Last Updated: 8th February 2019
I recently came across a fun challenge on www.hackerrank.com under the graph theory category. In this post, I will break down and discuss a solution that I designed and implemented in Python. This solution will pass all of the unit tests and will receive the maximum score.
The style of code that I use was inspired by the book Algorithms by Robert Sedgewick and Kevin Wayne. They encourage object orientation and clean code. A agree with them that there is no reason not to use a clean coding style when solving algorithmic problems.
My intention in this post is to practice programming fundamentals with a focus on the process of problem solving and readable code. I consider these very important no matter what level you are at in your career as a programmer.
Before reading further with this editorial, I recommend that you go to the hackerrank website and try to answer the question yourself.
I like to start solving programming problems with the end in mind, and work backwards. I also regularly use my favourite problem solving technique: wishful thinking. With this technique, I write my code assuming certain classes and functions already exist. This allows me to structure my code in a way that makes it easy to understand and reason about. After I am convinced that the steps I have broken the problem down into are at an appropriate level of abstraction and are correct, I proceed to implement the missing classes and functions that I have wished into existence.
Using these two approaches, the problem can be broken down into three sub-problems:
Calculate the number of pairs: This will be the result which intuitively feels like a combinatorial calculation, which will require the number of astronauts for each nationality as input.
Get the number of astronauts of each nationality: To get the number of astronauts for each nationality for step 1, I have no choice but to use the input data which consists of ID’s and associations between those ID’s. If I imagine the pairs all connected to each other as given in the input, astronauts of each nationality will form separate networks or put another way disjoint subsets. Therefore some form of graph traversal will be necessary to count the sizes of the connected regions of the networks that correspond to each of the nationalities.
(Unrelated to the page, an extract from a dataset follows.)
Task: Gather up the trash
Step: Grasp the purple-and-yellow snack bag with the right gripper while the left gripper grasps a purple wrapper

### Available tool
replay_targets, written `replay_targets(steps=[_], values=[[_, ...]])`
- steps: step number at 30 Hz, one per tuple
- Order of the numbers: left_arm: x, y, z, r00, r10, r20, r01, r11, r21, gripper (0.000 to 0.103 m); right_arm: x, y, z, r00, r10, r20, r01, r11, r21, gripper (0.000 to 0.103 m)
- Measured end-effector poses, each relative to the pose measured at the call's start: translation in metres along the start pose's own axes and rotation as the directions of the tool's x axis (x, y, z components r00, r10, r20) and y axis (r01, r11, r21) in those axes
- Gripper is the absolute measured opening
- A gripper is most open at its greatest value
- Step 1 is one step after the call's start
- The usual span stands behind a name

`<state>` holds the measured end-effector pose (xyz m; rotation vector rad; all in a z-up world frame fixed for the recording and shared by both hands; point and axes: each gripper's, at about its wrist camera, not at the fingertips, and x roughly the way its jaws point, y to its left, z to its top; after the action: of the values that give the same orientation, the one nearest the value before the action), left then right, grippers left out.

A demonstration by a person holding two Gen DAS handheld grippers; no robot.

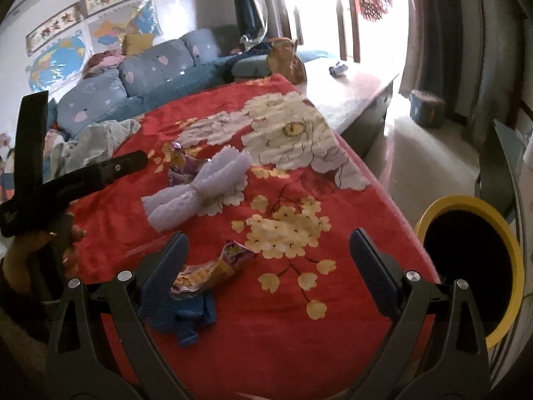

Construct a graph data structure: Since I expect to perform a graph traversal, I will need to transform the input data into a graph data structure that implements an appropriate API. The API should allow the processing I require in step 2 in a way that hides the implementation of the graph data structure. I also know that the type of graph should be of the undirected type. This is because
Hackerrank supplies a blank function definition which I choose to populate as follows:
def journeyToMoon(n, astronaut):
'''
Function signature supplied by Hackerrank,
and my implementation using supplied arguments: n, astronaut.
'''
graph = UndirectedGraph(n, astronaut)
subset_sizes = get_disjoint_subset_sizes(graph)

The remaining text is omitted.